As so often with reporting on the Leveson inquiry, though, the undercurrent of political activism, hidden agendas and self-referential complexity can often obscure the truth of the matter. ‘Politics has been threaded through all this the way fat marbles good beef’, the parliamentary sketchwriter Quentin Letts memorably remarked; it is certainly unsurprising to see the Guardian line up against the Mail, and fun though the vituperative arts are, they don’t provide much in the way of resolution. But cut through the politics of the Mail’s tenuous grandstanding, and the Guardian’s knee-jerk moralizing, and there is a sense that the Mail’s story might harbor something worth examining after all.
Looked at objectively, there is no doubt that the Mail significantly compromises itself by succumbing to an overarching notion of conspiracy. Without covering the ins and outs of the sprawling network of intrigue that they claim to identify (the full story is on the website), the premise centers around a member of the six-man team appointed to be assessors to Lord Leveson, Sir David Bell, whose connections to various other charitable and campaigning groups lobbying for statutory regulation of the press are portrayed as symptomatic of a wider collusion between the inquiry and leftist interest groups agitating for media censorship. Regrettably, the pages and pages of ‘evidence’ tend to sacrifice accuracy on the alter of conspiracy, since much is overplayed (even if he was a trustee of the Bureau for Investigative Journalism, it wasn’t Bell’s fault that Alistair McAlpine was wrongly accused of being a paedophile), and some is downright misleading (it is widely acknowledged that the News of the World hacked into Milly Dowler’s phone, and the ensuing controversy over the actual deletion of voicemails surely gives no license for the Mail to brand it ‘untrue’).

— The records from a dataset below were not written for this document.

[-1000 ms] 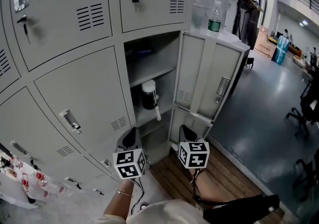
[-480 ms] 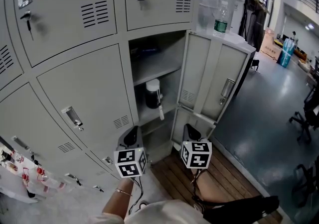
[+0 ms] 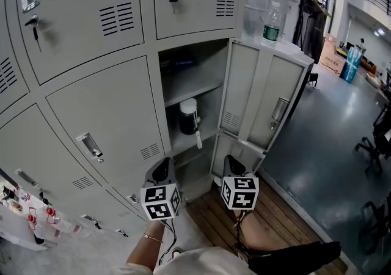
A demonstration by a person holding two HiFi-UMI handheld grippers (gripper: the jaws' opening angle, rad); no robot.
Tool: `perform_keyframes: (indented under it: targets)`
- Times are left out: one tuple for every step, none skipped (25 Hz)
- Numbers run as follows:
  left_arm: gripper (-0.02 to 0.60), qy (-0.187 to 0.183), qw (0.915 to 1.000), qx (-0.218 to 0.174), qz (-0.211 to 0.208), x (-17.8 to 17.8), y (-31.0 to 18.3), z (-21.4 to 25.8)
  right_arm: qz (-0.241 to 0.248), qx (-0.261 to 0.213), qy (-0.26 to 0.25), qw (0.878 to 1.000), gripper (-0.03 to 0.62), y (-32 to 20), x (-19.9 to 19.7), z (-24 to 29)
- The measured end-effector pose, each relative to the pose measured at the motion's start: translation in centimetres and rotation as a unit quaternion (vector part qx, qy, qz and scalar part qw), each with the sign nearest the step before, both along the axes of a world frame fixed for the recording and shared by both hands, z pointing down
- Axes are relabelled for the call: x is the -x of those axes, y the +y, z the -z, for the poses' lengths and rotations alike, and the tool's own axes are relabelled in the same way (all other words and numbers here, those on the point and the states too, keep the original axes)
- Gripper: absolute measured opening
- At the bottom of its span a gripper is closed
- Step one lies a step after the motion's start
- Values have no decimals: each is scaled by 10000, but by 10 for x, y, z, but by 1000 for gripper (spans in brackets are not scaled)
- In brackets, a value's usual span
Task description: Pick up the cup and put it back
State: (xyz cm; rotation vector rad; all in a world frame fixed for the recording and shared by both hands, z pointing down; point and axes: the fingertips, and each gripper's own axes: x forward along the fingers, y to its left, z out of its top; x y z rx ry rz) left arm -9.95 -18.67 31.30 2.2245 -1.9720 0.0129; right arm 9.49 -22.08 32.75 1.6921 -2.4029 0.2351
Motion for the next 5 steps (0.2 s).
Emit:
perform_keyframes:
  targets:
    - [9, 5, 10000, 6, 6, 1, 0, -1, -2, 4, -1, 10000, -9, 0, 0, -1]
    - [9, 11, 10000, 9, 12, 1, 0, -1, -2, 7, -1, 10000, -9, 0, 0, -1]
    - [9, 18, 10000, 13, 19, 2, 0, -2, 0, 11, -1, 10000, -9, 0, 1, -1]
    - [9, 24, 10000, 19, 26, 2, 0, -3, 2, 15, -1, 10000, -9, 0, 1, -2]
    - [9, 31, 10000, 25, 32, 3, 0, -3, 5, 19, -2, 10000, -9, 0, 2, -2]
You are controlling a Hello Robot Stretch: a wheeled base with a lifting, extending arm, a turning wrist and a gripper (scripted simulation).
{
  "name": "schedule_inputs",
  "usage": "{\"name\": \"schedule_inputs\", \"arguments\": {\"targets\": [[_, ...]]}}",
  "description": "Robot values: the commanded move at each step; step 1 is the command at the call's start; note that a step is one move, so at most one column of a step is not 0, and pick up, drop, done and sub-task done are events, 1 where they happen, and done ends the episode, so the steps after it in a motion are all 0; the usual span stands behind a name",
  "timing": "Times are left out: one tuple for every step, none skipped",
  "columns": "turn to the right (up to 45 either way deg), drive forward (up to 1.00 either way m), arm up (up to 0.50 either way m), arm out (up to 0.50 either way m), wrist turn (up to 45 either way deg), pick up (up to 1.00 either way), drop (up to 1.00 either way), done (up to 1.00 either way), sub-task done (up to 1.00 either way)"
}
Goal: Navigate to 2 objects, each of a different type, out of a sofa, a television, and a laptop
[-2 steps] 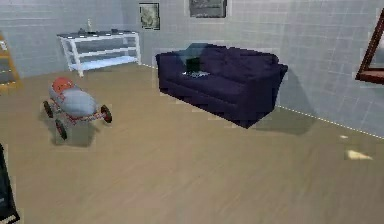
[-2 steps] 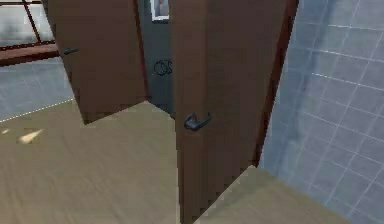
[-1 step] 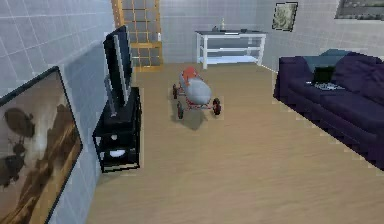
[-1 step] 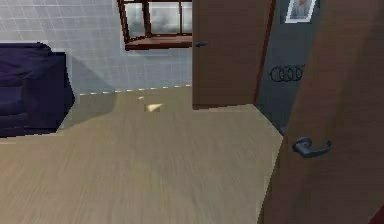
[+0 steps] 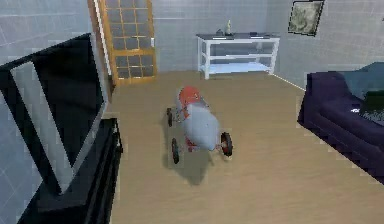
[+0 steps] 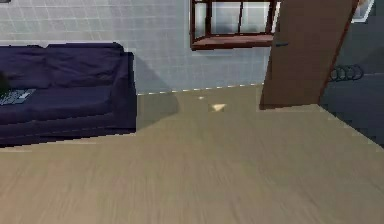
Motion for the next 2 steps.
{"name": "schedule_inputs", "arguments": {"targets": [[-33.0, 0.0, 0.0, 0.0, 0.0, 0.0, 0.0, 0.0, 0.0], [0.0, 0.0, 0.0, 0.0, 0.0, 0.0, 0.0, 0.0, 1.0]]}}
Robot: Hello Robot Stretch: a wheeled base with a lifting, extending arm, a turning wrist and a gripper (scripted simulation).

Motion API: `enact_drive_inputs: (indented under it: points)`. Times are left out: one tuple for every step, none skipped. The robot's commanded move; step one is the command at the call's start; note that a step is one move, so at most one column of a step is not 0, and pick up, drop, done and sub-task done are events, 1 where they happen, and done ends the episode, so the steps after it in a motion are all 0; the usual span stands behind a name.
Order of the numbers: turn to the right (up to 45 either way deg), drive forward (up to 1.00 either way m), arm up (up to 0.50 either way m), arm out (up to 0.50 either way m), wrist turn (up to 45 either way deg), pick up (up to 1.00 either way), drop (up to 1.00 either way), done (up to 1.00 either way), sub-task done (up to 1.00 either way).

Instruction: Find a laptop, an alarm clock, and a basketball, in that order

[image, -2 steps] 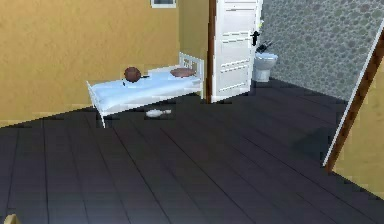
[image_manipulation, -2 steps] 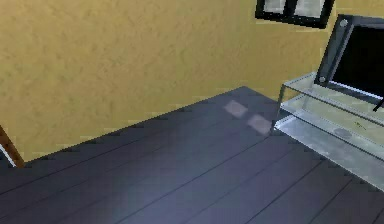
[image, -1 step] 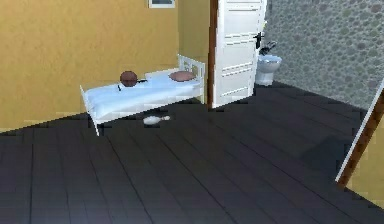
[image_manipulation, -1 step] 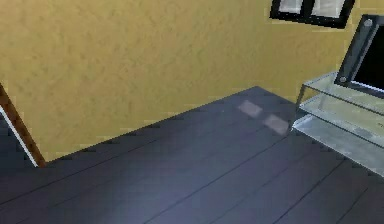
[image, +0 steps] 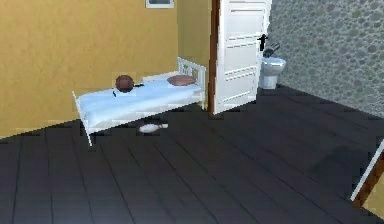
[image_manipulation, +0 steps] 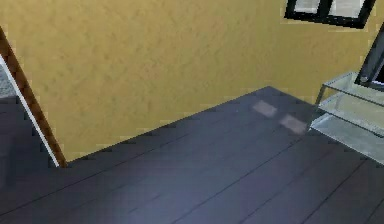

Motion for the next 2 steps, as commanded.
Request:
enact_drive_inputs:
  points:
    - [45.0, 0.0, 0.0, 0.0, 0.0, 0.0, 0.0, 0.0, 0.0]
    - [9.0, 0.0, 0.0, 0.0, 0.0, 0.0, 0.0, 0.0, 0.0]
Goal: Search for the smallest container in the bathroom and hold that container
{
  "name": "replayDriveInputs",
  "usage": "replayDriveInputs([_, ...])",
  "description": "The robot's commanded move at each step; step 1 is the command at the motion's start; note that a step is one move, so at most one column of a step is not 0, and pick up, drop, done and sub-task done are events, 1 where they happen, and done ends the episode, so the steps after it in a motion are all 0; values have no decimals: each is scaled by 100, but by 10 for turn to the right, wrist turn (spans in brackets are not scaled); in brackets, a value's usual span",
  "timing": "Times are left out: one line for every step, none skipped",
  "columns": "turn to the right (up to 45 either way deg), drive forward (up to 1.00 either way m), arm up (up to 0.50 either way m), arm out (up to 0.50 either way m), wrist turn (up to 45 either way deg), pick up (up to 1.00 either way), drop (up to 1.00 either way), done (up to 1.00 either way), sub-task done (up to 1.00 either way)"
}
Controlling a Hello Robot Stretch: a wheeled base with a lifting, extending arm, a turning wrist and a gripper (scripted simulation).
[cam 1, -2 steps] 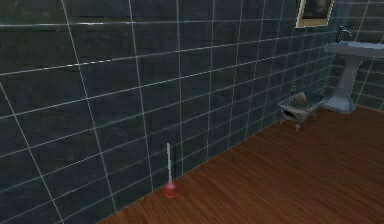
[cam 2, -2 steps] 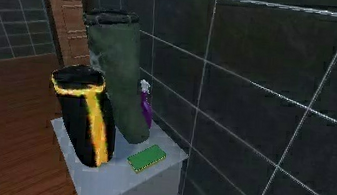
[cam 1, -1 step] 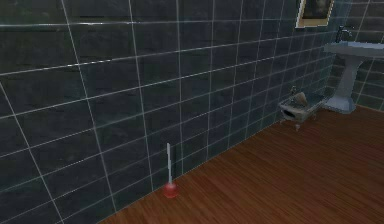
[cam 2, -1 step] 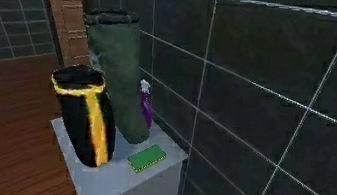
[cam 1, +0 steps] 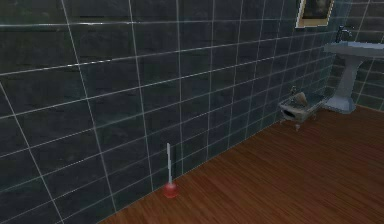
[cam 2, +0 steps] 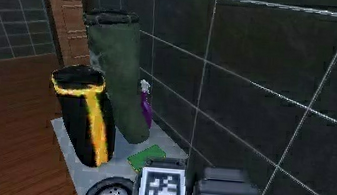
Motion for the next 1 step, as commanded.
replayDriveInputs([0,0,0,46,0,0,0,0,0])
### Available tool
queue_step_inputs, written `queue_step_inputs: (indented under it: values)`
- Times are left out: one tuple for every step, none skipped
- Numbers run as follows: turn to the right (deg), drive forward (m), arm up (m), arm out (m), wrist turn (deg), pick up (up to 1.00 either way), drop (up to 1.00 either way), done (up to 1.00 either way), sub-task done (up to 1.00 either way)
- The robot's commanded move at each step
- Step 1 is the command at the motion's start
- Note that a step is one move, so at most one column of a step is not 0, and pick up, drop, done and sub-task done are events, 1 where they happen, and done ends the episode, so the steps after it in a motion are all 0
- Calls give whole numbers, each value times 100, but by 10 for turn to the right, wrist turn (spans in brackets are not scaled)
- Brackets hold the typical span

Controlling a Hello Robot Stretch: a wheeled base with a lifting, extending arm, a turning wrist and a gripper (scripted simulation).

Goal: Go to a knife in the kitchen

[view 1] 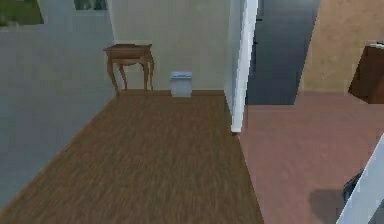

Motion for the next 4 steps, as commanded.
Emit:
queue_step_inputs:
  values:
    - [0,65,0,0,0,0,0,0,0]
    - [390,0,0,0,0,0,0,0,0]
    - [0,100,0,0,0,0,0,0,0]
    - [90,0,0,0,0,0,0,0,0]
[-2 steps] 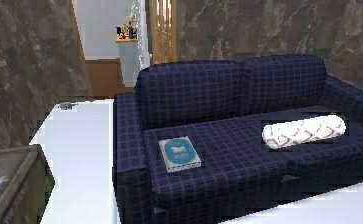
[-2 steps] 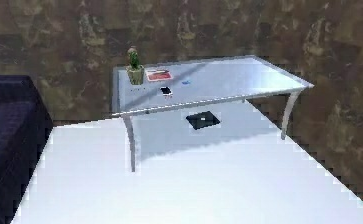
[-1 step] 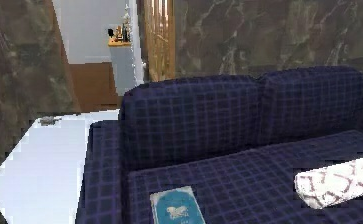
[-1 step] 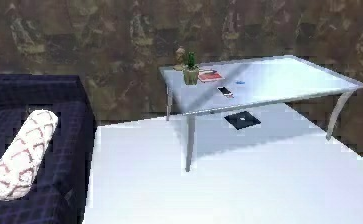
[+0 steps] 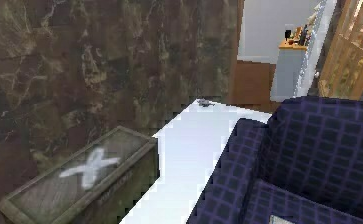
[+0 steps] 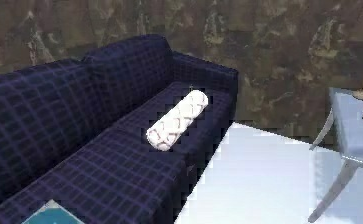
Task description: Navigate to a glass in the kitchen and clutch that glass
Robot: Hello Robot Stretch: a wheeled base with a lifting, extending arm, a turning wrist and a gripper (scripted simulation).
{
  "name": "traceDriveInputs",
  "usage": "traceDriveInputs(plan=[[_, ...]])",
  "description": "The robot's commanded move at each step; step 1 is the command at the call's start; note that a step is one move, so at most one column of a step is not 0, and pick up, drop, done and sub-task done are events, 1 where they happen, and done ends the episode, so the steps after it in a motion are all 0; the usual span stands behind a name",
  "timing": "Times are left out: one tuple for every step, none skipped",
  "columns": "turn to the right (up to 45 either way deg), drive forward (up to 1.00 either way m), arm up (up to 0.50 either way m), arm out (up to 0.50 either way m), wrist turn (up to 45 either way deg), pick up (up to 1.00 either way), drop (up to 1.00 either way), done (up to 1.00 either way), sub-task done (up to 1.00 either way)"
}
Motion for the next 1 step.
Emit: traceDriveInputs(plan=[[-45.0, 0.00, 0.00, 0.00, 0.0, 0.00, 0.00, 0.00, 0.00]])
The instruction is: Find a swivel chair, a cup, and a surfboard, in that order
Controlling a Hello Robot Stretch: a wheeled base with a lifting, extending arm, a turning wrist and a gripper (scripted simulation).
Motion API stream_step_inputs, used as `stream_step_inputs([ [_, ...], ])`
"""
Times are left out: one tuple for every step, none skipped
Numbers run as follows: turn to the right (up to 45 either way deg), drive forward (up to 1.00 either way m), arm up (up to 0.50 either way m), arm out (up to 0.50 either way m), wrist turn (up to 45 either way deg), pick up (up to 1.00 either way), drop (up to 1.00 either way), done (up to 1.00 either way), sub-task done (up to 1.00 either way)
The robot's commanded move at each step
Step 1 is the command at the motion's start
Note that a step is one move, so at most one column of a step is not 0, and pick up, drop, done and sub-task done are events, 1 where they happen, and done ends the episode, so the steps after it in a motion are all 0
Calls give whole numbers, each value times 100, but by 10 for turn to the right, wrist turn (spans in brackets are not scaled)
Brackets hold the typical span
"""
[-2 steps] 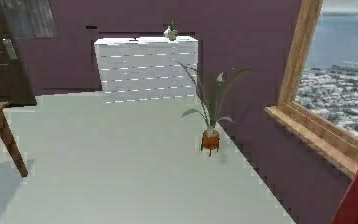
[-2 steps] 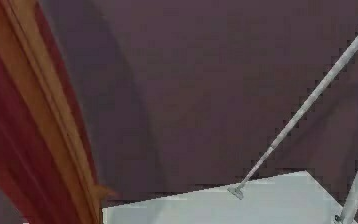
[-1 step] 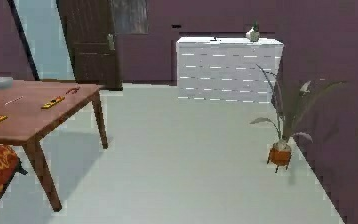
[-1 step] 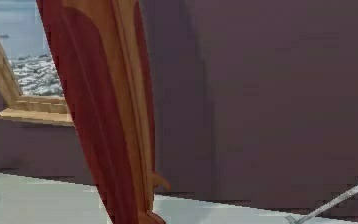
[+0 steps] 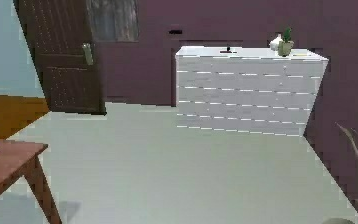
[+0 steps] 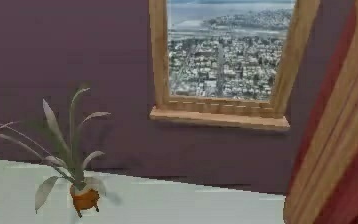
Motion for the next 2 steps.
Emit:
stream_step_inputs([
  [0, 100, 0, 0, 0, 0, 0, 0, 0],
  [-300, 0, 0, 0, 0, 0, 0, 0, 0],
])
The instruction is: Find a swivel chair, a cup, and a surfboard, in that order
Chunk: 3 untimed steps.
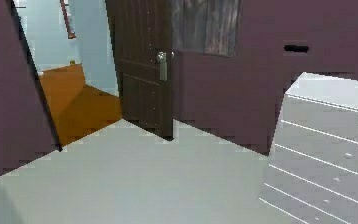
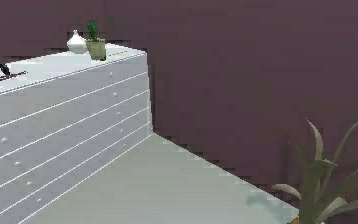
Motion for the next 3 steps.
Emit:
stream_step_inputs([
  [0, 10, 0, 0, 0, 0, 0, 0, 0],
  [-270, 0, 0, 0, 0, 0, 0, 0, 0],
  [0, 100, 0, 0, 0, 0, 0, 0, 0],
])
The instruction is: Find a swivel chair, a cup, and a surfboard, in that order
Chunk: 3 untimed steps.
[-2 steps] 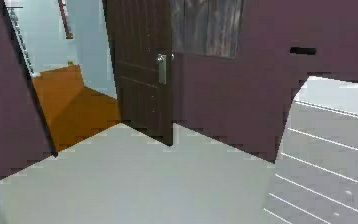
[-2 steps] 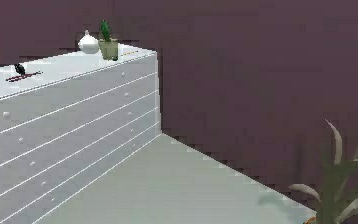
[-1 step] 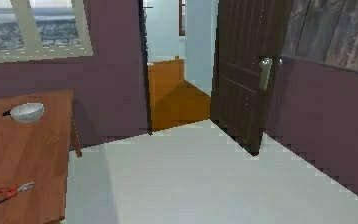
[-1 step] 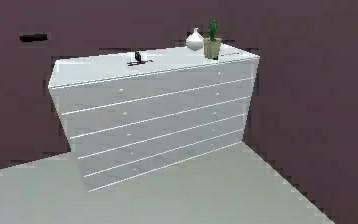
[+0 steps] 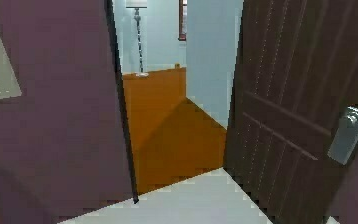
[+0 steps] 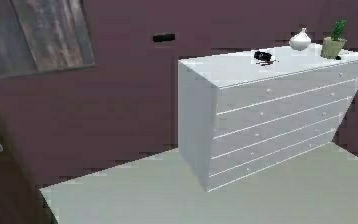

This is a shame, since were the case couched in less apocalyptic terms, there is a serious argument to be made. As even Greenslade admits, ‘the Mail does raise some questions about Bell that certainly do deserve attention’. His colleague at the Guardian Michael White agrees (‘Daily Mail ‘dossier’ isn’t all dross’), as does Andrew Gilligan at the Telegraph who covered parts of the same story in the early part of last year (‘David Bell: there is a real story here’). It does seem a bit off, for instance, that funding for the Media Standards Trust, which Sir David chaired until recently and which spawned the campaign group Hacked Off, should be funded by a charitable trust of which he himself is a trustee; or that donations to Hacked Off were held in a bank account ‘managed by the Media Standards Trust’ itself. It is interesting, moreover, to note the considerable activities of Bell as trustee and former chairman of the leadership training organization ‘Common Purpose’, which was reprimanded by the Information Commissioner in 2009 for six probable breaches of the Data Protection Act and whose active left-liberal bias one doesn’t have to be Miss Marple to discern.
Now, there is nothing here that is illegal, and much that isn’t even particularly reprehensible. But there is certainly a pattern, a network of prominent individuals and organizations, which gives a kernel of credibility to the Mail’s contention that those involved in the upper echelons of the Leveson inquiry ‘are drawn from a narrow and powerful section of the liberal Establishment that has come into increasing conflict with much of Britain's newspaper industry.’ It is something of a pity, therefore, that the paper couldn’t resist sullying a decent argument without descending into a general rant about anything from lefty police commissioners to ancient scandals about Labour MPs caught in flagrante. Michael White is surely correct when he states that ‘anti-establishment bodies should be as much fair game for accountability as those of the old establishment, which have been targeted by reformers for decades’.